To Impose or Not To Impose?: Iranian Sanctions Under the Trump Administration

Trump

On September 14, 2017, the Trump Administration once again waived U.S. sanctions on Iran, maintaining its commitment to the Joint Comprehensive Plan of Action (JCPOA).[1] Shortly thereafter, President Trump made several contentious comments directed at Iran during his speech at the United Nations General Assembly (UNGA) on September 19, 2017, putting his upcoming certification of Iran’s Bouncy castle for sale Costco compliance with the JCPOA into question.[2] How easy is it exactly for the President to reimpose sanctions on Iran? Actually, not hard at all.

The JCPOA is an international multilateral agreement falling entirely within the scope of the executive power. There are two congressionally-mandated protocols that place a check on this executive power within the domestic arena.

First, § 135(d)(6) of the Iran Nuclear Agreement Review Act of 2015 requires the executive to certify Iran’s compliance with the JCPOA every 90 days.[3] If the President decides not to recertify by the next deadline on October 15, 2017, the sanctions question lands in Congress’s lap. Congress then has 60 days to decide whether U.S. sanctions on Iran will remain lifted.

Second, under 22 U.S.C. § 8513a(d)(5), the President may choose to waive the § 8513a congressionally-imposed sanctions on Iran every 120 days.[4] Renewing the waiver is entirely the prerogative of the President, and the next waiver deadline will be in January 2018. The specific details of presidential waivers are less important than the fact that both renewing sanctions waivers and certifying compliance are actions solely within the purview of the President.

Hence, the relative ease in unravelling the JCPOA. Given the low likelihood of majority passage through Congress if the President decides to decertify compliance (key Republicans, including Bob Corker (R-TN) and Paul Ryan (R-WI) have indicated support for the JCPOA[5]), sanctions waivers may be of greater significance than compliance recertification, making January 2018 a potentially more important signpost than October 15, 2017.
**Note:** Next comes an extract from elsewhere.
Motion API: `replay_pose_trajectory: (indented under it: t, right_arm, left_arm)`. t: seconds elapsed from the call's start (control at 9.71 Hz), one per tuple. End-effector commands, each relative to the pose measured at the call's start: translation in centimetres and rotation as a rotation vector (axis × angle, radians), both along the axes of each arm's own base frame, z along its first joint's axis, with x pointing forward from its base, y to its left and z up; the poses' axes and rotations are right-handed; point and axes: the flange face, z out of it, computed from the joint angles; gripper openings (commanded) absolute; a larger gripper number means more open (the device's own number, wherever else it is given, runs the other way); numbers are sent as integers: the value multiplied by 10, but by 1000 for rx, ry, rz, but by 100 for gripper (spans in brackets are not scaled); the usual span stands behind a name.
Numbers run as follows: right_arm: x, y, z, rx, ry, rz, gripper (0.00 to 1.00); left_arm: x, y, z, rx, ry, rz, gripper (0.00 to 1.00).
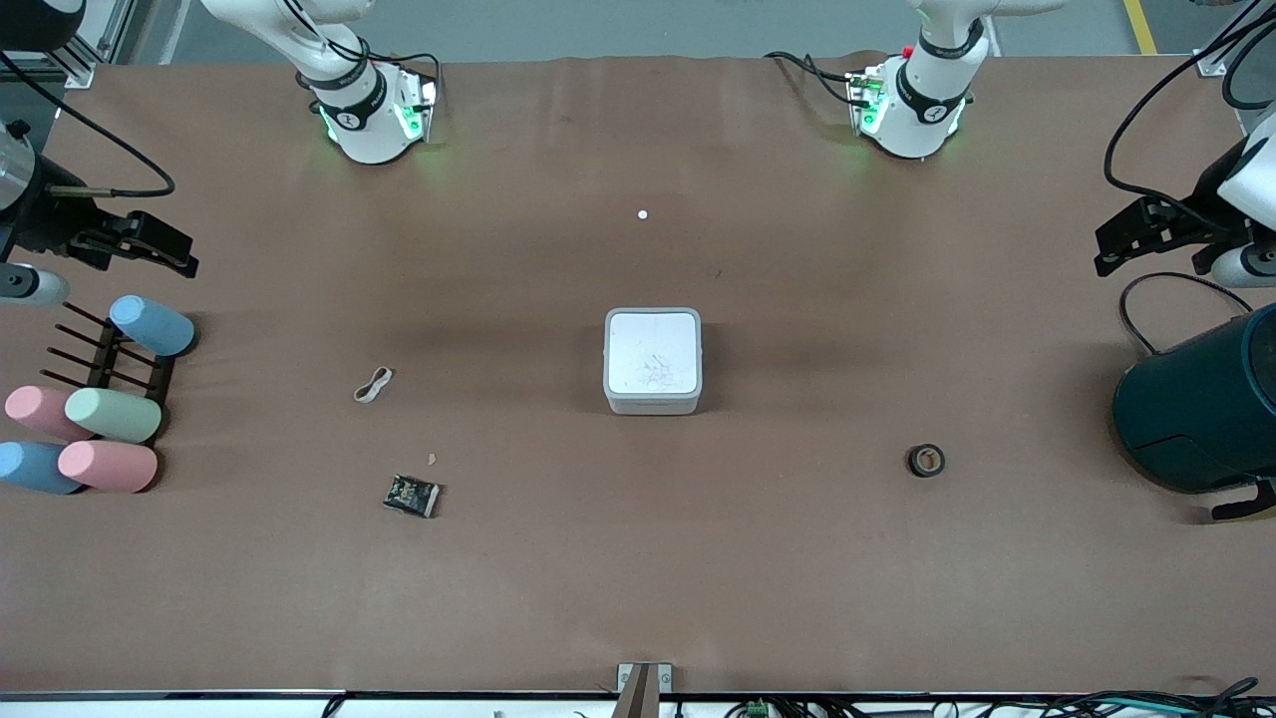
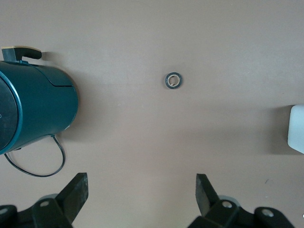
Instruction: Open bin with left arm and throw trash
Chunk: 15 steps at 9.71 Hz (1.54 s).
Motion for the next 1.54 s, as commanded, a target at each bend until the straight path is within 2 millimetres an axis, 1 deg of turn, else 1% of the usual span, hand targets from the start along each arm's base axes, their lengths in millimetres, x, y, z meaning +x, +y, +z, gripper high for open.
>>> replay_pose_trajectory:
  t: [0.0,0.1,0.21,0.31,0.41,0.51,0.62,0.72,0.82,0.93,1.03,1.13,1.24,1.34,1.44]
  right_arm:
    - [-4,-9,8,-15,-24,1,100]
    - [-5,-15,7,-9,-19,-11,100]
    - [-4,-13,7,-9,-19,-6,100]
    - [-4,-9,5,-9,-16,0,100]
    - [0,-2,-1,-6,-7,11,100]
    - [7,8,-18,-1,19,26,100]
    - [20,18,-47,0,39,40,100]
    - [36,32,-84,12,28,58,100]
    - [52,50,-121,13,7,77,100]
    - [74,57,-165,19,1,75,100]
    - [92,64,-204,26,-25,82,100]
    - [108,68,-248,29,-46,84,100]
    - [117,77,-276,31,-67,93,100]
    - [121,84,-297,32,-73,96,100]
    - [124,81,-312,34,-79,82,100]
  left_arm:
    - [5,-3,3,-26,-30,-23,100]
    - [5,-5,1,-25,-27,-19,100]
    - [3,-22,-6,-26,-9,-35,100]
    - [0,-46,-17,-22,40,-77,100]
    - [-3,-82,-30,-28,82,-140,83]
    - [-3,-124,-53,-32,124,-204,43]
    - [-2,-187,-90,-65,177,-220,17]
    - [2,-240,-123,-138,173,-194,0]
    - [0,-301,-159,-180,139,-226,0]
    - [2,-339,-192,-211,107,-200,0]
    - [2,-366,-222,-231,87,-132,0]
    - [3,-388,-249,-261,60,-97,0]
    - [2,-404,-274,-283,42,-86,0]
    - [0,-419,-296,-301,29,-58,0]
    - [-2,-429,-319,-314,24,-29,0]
Because the JCPOA is an international agreement and not a treaty, the authority to pursue international action against Iran (as opposed to the two domestic options described above) falls entirely under the executive branch. President Trump could submit a noncompliance complaint against Iran to the JCPOA’s Joint Commission, which would trigger a 35-day dispute resolution process. If after this process, the Administration determines that the complaint is unresolved, the U.S. will have two options: 1) it may use the unresolved issue as grounds to cease its own performance under the JCPOA, which would in effect “snap back” U.S. extraterritorial sanctions on Iran; or 2) it may notify the United Nations Security Council (UNSC) that the unresolved issue constitutes “significant nonperformance” under the JCPOA. The UNSC would hold an affirmative vote on a new resolution to keep sanctions on Iran lifted. If the U.S. exercises its veto power, the vote will fail, as will the JCPOA, reimposing all pre-JCPOA sanctions from all parties to the agreement.
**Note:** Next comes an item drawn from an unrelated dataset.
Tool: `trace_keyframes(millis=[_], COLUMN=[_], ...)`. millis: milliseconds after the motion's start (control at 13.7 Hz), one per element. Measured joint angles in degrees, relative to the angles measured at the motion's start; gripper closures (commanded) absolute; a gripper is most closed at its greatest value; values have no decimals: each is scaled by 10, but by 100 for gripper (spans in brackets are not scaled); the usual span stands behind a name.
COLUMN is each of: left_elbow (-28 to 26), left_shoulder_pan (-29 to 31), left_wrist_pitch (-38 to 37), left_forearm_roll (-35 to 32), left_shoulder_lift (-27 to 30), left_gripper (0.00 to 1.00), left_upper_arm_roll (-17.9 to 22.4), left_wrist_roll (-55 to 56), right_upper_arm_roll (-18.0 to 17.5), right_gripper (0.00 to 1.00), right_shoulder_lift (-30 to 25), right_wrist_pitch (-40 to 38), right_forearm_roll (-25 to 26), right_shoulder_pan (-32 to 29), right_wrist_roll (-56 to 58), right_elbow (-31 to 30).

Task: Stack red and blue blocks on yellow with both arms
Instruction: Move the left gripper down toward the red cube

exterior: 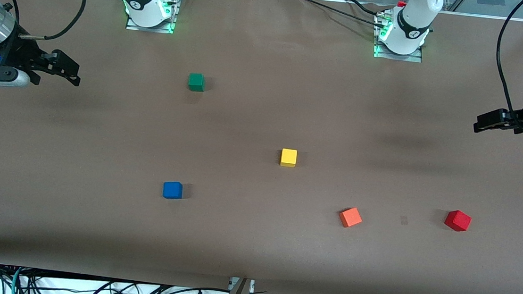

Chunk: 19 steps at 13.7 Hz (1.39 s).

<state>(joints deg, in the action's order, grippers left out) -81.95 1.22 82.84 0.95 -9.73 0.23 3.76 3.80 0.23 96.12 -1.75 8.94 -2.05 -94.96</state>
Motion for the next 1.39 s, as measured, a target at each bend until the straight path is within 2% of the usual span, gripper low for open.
trace_keyframes(millis=[439,732,1024,1390], left_elbow=[6,48,61,62], left_shoulder_pan=[2,16,26,45], left_wrist_pitch=[1,16,113,234], left_forearm_roll=[0,0,-11,-12], left_shoulder_lift=[-11,-87,-182,-275], left_gripper=[0,0,0,0], left_upper_arm_roll=[6,14,15,16], left_wrist_roll=[0,-25,-113,-267], right_upper_arm_roll=[0,0,0,0], right_gripper=[0,0,0,0], right_shoulder_lift=[0,2,3,4], right_wrist_pitch=[0,0,9,13], right_forearm_roll=[0,0,0,0], right_shoulder_pan=[0,0,0,0], right_wrist_roll=[0,0,0,0], right_elbow=[6,7,11,14])
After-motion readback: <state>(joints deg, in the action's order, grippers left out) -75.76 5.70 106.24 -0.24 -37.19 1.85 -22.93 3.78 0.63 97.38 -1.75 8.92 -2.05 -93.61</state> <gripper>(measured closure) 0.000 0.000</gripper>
The likelihood of President Trump issuing a complaint to the Joint Commission is low given the significant pushback he is likely to receive from the international community. Such recalcitrance would risk burning bridges with other JCPOA parties, including China, Russia, and Germany – not an ideal situation with fragile foreign policy decisions looming ahead in Syria, Iraq, and North Korea. And considering President Trump already waived sanctions twice, and the likelihood of passage through Congress is low. I am of the opinion that the JCPOA will remain intact for some time. The Washington Post released an article on October 5, 2017 stating President Trump will issue a decision not to certify compliance on October 12, 2017. October 12th has come and gone, and so we continue to wait and see.
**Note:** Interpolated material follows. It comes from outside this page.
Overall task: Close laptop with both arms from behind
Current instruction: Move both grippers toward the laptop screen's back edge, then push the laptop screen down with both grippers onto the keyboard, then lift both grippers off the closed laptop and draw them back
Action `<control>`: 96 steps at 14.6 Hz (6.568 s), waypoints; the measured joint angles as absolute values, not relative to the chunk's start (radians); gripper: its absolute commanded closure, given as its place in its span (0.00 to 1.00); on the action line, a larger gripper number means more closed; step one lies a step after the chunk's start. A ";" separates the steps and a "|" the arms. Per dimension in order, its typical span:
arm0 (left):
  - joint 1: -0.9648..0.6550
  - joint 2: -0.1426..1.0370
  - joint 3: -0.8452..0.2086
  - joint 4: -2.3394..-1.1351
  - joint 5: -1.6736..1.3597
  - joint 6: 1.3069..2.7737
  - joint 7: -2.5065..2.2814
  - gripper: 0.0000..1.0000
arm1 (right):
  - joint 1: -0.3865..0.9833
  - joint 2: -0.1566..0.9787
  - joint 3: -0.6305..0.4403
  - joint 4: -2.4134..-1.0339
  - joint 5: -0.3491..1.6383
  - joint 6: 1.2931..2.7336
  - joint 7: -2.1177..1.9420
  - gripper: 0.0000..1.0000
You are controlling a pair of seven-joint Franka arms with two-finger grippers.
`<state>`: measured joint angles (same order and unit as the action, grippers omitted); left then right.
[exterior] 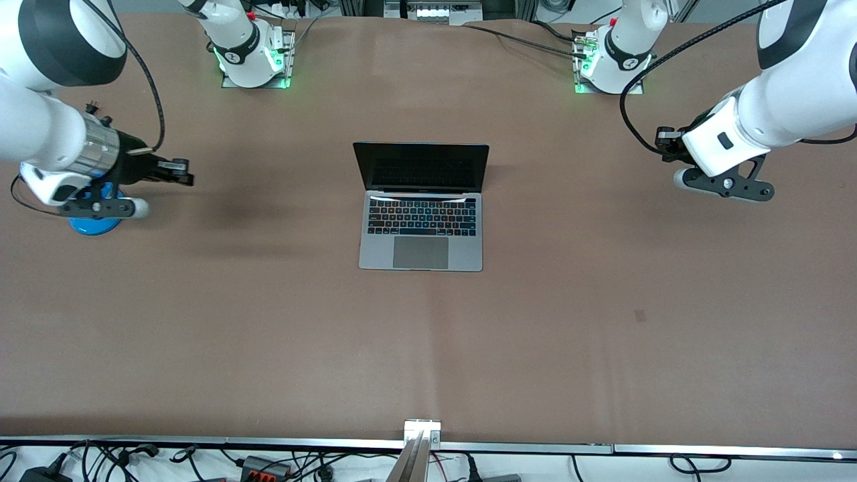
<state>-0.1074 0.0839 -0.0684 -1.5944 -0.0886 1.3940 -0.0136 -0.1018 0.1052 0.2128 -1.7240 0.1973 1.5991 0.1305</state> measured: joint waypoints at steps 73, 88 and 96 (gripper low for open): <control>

  1. Washington Post, U.S. extends Iran sanctions relief while bemoaning behavior (Sept. 14, 2017).
  2. The White House, Remarks by President Trump to the 72nd Session of the United States General Assembly (Sept. 19, 2017).
  3. H.R.1191 — 114th Congress (2015-2016).
  4. 22 U.S. Code § 8513a – Imposition of sanctions with respect to the financial sector of Iran.
  5. PIRA, The Iranian Nuclear Deal Can Survive a Trump Decertification (Sept. 12, 2017).